*TO DO:* Exact reproduction of the following data is required.

*EXERCISE MATERIAL:*

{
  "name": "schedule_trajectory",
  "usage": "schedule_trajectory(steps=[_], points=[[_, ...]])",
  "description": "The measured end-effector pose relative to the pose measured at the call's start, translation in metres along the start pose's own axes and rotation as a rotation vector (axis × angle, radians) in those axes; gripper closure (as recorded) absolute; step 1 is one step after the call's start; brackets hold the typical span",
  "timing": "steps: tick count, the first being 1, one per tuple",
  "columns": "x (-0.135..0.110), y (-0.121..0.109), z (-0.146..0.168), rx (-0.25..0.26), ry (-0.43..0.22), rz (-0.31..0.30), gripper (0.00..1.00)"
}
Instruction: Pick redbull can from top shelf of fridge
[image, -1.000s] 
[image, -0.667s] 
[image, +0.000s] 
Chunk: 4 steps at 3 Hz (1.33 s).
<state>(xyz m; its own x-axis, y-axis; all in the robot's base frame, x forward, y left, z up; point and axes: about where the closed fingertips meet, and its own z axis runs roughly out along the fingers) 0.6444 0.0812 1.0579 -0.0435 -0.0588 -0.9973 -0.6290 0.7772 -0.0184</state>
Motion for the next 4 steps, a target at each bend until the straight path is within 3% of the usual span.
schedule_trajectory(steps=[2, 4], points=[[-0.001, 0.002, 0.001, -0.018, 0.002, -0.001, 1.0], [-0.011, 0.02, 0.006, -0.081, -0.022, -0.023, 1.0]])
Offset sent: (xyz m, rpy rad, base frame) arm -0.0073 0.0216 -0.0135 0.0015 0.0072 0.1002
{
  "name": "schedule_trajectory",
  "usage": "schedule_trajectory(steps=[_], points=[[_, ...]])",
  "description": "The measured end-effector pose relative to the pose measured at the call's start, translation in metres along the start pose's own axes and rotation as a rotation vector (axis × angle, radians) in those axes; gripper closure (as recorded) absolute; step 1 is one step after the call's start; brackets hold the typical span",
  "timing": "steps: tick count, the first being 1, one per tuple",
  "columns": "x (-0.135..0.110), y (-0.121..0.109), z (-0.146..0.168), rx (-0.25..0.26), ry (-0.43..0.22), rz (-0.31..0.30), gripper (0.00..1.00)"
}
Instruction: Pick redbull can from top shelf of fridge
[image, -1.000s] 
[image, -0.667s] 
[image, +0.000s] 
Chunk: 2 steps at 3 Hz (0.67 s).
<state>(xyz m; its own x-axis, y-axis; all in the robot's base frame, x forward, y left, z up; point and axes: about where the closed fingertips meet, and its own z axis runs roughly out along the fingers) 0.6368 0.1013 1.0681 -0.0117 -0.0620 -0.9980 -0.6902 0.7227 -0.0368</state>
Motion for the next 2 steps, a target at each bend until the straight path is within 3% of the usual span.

*RESPONSE AREA:*
{
  "name": "schedule_trajectory",
  "usage": "schedule_trajectory(steps=[_], points=[[_, ...]])",
  "description": "The measured end-effector pose relative to the pose measured at the call's start, translation in metres along the start pose's own axes and rotation as a rotation vector (axis × angle, radians) in those axes; gripper closure (as recorded) absolute; step 1 is one step after the call's start; brackets hold the typical span",
  "timing": "steps: tick count, the first being 1, one per tuple",
  "columns": "x (-0.135..0.110), y (-0.121..0.109), z (-0.146..0.168), rx (-0.25..0.26), ry (-0.43..0.22), rz (-0.31..0.30), gripper (0.00..1.00)"
}
Instruction: Pick redbull can from top shelf of fridge
[image, -1.000s] 
[image, -0.667s] 
[image, +0.000s] 
Chunk: 4 steps at 3 Hz (1.33 s).
<state>(xyz m; its own x-axis, y-axis; all in the robot's base frame, x forward, y left, z up; point and axes: about where the closed fingertips meet, and its own z axis runs roughly out along the fingers) 0.6444 0.0812 1.0579 -0.0435 -0.0588 -0.9973 -0.6290 0.7772 -0.0184</state>
Motion for the next 4 steps, a target at each bend until the straight path is within 3% of the usual span.
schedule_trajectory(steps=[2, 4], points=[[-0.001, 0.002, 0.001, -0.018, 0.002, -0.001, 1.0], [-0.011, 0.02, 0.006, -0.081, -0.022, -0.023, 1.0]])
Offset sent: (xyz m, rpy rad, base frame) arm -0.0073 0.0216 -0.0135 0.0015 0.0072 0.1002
{
  "name": "schedule_trajectory",
  "usage": "schedule_trajectory(steps=[_], points=[[_, ...]])",
  "description": "The measured end-effector pose relative to the pose measured at the call's start, translation in metres along the start pose's own axes and rotation as a rotation vector (axis × angle, radians) in those axes; gripper closure (as recorded) absolute; step 1 is one step after the call's start; brackets hold the typical span",
  "timing": "steps: tick count, the first being 1, one per tuple",
  "columns": "x (-0.135..0.110), y (-0.121..0.109), z (-0.146..0.168), rx (-0.25..0.26), ry (-0.43..0.22), rz (-0.31..0.30), gripper (0.00..1.00)"
}
Instruction: Pick redbull can from top shelf of fridge
[image, -1.000s] 
[image, -0.667s] 
[image, +0.000s] 
Chunk: 2 steps at 3 Hz (0.67 s).
<state>(xyz m; its own x-axis, y-axis; all in the robot's base frame, x forward, y left, z up; point and axes: about where the closed fingertips meet, and its own z axis runs roughly out along the fingers) 0.6368 0.1013 1.0681 -0.0117 -0.0620 -0.9980 -0.6902 0.7227 -0.0368</state>
Motion for the next 2 steps, a target at each bend until the straight path is within 3% of the usual span.

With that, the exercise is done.